The Parkway Drive-in’s grand opening in 1948 featured “Song of the South.” It closed in 1987. You can barely see the old Parkway sign in the photo below—one of only three of the sign that I know of. The other two are in my blog post on old drive-ins.




The old Look Park pool in Northampton. The pool is long gone and the 1930 pool building was restored in 1999 and is now the Garden House, a banquet facility.




At 75-by-150-feet, the pool was the largest in New England in 1930. It closed in the early 1990s amid much protest, even though attendance had dropped way off. The pool needed upgrades and legal liability and insurance rates were high, so the park officials and trustees said the hell with it.



For some reason the only thing I remember about Jukebox Saturday Night is just plain running out of money there and calling it an evening. This was before ATMs—or these magic money machines were in their infancy—and my wallet was empty. Bereft of a credit card. I was a kid. It must be tough for today’s youngsters to fathom going to the bank on a Friday and withdrawing money from a teller. And if you ran out of cash in a bar you went home. Just as well—it was getting late.



The Gaslight—AKA Gasfight. When I went in the place, it was long after the time period when it was particularly rowdy in there. I had heard that the South End Gang used to start brawls at the Gaslight and wolfpack people in the parking lot, but I don’t remember being apprehensive about trouble erupting at the Gaslight. It was probably about ‘83 or ‘84 when I went to the Gaslight a half dozen times, and I believe by then the South End Gang as we knew it had pretty much fizzled. Was the gang still around? It was in ‘81 when I was a high school senior—I used to see the guys sitting on or leaning against their cars in a lot on the corner of Main and Locust. However, I lived on Margaret Street in the South End in the summer of ‘83 and I never saw them. Did they exist as a unit by then?
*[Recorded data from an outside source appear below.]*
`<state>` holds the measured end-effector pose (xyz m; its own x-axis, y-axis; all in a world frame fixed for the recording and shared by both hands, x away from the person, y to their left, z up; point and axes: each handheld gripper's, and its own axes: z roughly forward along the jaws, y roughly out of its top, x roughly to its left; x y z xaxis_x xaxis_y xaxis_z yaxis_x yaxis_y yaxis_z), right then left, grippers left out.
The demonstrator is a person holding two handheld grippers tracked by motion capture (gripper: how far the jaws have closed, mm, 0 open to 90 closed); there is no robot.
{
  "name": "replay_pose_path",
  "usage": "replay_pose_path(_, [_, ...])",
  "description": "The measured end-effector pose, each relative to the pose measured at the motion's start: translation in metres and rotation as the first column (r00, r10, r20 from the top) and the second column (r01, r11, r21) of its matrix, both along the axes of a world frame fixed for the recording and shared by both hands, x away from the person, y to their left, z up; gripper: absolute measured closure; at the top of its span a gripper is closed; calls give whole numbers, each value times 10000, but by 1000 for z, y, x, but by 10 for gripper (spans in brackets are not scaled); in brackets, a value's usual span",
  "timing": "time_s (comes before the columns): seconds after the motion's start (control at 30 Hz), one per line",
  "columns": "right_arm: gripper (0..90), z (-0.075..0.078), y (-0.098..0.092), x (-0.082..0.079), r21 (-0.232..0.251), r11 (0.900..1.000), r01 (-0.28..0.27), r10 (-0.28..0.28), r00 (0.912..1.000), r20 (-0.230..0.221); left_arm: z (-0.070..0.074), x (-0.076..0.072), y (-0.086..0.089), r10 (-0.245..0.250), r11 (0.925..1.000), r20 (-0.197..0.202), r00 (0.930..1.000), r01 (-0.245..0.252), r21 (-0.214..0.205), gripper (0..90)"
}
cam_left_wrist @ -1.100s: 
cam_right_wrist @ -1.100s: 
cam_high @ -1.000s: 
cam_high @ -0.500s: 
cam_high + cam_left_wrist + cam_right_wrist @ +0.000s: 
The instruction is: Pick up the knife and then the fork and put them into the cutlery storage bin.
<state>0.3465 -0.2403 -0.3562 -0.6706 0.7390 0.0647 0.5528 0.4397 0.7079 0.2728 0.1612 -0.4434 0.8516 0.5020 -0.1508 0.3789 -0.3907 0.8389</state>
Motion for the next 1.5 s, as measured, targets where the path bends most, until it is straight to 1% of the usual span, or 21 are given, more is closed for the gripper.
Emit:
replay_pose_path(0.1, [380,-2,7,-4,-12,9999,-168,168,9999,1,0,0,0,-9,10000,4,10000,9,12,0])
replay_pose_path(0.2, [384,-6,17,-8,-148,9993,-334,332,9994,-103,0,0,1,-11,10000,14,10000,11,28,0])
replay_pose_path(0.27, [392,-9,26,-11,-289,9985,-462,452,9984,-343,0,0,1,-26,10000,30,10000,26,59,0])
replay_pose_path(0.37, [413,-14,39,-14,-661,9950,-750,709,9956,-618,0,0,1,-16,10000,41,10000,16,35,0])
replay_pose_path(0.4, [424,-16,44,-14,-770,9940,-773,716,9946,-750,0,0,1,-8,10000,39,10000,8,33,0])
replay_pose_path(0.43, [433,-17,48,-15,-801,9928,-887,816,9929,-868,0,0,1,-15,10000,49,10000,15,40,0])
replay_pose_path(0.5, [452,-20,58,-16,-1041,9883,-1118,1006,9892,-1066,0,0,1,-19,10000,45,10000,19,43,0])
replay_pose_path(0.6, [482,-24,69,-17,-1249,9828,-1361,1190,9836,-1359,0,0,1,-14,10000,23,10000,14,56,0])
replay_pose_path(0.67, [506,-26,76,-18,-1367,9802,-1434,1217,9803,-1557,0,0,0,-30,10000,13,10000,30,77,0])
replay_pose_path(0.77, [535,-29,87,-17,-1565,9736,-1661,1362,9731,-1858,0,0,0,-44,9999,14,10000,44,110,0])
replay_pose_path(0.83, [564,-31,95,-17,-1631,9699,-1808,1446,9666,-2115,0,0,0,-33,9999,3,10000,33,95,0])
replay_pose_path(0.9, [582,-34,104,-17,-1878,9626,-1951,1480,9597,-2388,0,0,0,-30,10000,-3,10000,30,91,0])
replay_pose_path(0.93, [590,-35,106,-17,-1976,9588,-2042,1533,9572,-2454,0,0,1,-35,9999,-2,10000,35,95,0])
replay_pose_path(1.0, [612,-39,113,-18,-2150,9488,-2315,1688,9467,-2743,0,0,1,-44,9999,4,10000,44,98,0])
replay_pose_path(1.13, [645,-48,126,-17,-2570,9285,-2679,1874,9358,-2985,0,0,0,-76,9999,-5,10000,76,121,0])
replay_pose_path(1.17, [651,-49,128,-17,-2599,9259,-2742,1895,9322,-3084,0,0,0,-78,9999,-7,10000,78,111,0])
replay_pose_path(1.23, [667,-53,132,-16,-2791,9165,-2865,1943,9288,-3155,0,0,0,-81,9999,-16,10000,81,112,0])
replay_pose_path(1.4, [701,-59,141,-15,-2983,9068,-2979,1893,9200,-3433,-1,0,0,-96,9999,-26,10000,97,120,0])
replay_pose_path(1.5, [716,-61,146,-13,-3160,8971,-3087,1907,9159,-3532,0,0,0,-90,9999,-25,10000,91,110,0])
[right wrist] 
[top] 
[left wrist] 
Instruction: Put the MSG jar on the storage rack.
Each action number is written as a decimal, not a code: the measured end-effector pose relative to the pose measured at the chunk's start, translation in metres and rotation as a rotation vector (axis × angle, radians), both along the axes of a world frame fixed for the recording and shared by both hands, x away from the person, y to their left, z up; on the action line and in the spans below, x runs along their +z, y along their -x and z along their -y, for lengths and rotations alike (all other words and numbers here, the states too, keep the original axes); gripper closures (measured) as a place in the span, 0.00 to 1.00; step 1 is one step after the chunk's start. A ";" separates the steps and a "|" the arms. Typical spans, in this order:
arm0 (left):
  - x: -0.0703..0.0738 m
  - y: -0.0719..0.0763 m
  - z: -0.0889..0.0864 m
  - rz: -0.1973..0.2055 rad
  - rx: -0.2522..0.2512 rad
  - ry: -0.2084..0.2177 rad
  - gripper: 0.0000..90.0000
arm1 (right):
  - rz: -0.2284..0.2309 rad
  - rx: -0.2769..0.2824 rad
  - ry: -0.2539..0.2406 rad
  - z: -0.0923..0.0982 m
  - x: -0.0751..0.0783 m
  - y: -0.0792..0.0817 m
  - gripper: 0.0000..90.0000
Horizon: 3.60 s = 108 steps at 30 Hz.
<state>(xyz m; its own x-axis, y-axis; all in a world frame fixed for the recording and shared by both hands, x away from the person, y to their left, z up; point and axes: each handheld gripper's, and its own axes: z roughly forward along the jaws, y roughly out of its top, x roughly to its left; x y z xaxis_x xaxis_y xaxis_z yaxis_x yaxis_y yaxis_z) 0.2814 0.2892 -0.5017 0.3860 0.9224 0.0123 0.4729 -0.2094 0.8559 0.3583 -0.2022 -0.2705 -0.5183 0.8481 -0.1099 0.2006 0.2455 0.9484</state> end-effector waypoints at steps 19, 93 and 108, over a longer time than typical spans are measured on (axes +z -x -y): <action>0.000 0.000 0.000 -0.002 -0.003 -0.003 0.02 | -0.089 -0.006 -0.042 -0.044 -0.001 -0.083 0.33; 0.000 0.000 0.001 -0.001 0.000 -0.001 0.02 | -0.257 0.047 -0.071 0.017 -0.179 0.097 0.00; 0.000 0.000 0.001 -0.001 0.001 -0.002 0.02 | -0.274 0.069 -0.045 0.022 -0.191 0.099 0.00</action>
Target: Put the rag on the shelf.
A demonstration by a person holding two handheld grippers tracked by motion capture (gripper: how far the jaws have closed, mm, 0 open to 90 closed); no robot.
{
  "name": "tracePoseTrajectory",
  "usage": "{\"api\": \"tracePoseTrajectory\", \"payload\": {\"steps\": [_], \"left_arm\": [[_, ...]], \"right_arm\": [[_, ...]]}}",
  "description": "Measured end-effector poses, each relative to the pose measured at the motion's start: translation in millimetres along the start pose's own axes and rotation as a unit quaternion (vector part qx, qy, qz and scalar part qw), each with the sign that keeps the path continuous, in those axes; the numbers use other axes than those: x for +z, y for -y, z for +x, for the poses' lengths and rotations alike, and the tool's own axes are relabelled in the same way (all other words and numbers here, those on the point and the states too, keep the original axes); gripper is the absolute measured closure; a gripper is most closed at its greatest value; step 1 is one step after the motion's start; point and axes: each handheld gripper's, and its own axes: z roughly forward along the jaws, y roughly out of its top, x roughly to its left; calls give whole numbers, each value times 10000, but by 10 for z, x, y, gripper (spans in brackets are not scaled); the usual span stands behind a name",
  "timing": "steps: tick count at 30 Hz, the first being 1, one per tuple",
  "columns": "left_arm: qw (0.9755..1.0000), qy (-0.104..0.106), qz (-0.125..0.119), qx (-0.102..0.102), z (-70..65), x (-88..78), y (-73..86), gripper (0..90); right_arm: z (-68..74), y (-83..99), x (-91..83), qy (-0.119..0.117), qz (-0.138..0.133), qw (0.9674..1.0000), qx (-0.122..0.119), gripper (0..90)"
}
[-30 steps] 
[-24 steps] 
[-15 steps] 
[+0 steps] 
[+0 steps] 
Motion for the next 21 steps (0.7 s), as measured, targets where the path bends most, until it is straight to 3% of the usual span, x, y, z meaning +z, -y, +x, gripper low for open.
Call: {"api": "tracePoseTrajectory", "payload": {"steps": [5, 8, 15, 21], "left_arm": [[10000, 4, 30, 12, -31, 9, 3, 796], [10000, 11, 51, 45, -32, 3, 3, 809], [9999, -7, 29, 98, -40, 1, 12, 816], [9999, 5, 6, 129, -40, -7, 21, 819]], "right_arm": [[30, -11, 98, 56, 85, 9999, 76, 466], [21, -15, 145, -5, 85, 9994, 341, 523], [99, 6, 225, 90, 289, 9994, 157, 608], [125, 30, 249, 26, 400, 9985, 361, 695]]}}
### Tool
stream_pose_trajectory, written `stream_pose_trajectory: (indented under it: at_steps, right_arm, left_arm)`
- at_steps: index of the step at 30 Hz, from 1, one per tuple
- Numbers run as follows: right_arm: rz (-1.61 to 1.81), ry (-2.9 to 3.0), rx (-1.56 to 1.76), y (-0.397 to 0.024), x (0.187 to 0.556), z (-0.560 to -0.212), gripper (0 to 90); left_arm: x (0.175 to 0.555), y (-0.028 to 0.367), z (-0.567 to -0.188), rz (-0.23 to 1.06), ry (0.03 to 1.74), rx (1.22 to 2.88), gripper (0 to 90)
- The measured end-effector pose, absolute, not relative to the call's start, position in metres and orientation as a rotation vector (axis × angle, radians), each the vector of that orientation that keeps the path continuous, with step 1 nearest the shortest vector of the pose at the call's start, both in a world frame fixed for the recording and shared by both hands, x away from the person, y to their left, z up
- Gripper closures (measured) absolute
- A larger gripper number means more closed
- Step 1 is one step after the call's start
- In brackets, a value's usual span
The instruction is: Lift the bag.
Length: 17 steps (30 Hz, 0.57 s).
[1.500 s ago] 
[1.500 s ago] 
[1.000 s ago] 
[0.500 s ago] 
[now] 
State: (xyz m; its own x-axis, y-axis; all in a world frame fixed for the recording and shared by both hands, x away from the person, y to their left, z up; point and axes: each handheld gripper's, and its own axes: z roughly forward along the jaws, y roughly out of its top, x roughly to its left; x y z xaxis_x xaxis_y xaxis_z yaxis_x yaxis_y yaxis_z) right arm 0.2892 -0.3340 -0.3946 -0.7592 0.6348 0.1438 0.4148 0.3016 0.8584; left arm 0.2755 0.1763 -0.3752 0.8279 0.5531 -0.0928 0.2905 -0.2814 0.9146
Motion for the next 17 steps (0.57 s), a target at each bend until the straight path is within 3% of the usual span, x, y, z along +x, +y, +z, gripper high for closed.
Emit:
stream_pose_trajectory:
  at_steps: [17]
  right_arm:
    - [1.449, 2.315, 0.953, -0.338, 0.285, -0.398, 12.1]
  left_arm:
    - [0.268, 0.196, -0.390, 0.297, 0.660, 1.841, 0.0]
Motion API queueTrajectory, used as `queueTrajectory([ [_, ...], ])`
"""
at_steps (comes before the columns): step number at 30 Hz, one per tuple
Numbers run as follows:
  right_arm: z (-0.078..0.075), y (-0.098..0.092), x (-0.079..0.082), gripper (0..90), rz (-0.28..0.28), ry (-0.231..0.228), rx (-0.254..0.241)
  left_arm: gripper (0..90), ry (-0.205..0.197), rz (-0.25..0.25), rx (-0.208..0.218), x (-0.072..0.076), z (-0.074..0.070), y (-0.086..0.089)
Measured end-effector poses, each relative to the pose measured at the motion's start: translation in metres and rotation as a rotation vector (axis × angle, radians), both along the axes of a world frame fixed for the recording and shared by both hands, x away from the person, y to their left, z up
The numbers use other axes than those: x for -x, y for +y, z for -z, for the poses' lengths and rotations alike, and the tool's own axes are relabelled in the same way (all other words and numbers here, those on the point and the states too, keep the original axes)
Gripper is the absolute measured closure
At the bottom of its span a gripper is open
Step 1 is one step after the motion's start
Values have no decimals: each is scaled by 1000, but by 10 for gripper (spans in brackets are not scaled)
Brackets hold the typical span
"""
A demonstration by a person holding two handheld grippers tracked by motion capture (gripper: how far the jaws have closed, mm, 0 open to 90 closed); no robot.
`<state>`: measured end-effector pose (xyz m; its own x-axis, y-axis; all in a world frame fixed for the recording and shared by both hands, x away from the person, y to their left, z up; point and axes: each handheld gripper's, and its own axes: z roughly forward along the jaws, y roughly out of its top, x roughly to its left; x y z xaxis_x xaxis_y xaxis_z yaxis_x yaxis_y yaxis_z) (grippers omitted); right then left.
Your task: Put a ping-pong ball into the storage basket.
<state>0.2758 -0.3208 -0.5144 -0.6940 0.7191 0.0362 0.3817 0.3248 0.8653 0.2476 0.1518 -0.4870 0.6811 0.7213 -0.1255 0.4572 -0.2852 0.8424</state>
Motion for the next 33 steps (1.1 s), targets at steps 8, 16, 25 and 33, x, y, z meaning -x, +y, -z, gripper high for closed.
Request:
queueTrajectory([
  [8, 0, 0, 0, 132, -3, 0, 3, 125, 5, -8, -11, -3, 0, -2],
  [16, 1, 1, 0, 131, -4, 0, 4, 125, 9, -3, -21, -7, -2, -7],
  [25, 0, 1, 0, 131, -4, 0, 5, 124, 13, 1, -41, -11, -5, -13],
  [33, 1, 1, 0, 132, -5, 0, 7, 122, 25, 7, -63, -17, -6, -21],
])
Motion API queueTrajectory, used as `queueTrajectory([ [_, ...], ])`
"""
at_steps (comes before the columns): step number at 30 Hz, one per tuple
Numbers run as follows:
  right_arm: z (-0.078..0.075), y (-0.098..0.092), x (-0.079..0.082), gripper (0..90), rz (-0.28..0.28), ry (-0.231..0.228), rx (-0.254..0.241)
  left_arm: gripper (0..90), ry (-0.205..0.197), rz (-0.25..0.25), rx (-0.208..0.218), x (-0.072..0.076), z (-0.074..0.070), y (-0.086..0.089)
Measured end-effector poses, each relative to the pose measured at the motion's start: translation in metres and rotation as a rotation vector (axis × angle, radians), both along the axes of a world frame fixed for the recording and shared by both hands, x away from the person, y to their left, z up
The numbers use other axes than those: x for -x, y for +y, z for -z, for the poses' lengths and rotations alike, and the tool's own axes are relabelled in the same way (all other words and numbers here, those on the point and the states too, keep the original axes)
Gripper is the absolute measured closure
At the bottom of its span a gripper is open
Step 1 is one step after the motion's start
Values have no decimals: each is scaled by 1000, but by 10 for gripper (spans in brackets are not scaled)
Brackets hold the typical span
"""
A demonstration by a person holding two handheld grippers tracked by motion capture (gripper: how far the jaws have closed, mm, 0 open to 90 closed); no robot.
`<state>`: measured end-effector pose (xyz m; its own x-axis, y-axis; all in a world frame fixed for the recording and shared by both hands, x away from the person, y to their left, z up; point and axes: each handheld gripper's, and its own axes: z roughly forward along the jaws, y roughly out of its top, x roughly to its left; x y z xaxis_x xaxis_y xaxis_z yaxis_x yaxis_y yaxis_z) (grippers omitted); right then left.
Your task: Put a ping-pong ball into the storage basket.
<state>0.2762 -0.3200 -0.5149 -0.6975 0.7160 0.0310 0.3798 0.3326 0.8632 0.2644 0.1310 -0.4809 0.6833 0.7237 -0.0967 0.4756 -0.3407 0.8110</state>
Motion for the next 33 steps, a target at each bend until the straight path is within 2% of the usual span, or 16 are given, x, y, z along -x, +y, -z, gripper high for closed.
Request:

The original Foster Memorial Church was built in 1911 and its present incarnation with the taller steeple was built right behind it in 1955. Apparently they tore the old one down right away. That’s all I know. Anyone have any more details?




On April 10, 1970, the MC5 played at the Woodrose Ballroom (more commonly known as the Capitol Theater) where One Financial Plaza is now.

Rick Hall, the promoter who ran the Capitol Theater rock show and operated the light shows, booked a ton of acts there from the summer of 1970 to May of 1971, including:


Alice Cooper

J. Geils Band (several times)

Fat 

Rod Stewart w/ the Small Faces

Savoy Brown (2 times)

Eric Burdon and War

Brian Auger and the Trinity Express

Cactus (with Tim Bogart and Carmine Appice, formerly of Vanilla Fudge)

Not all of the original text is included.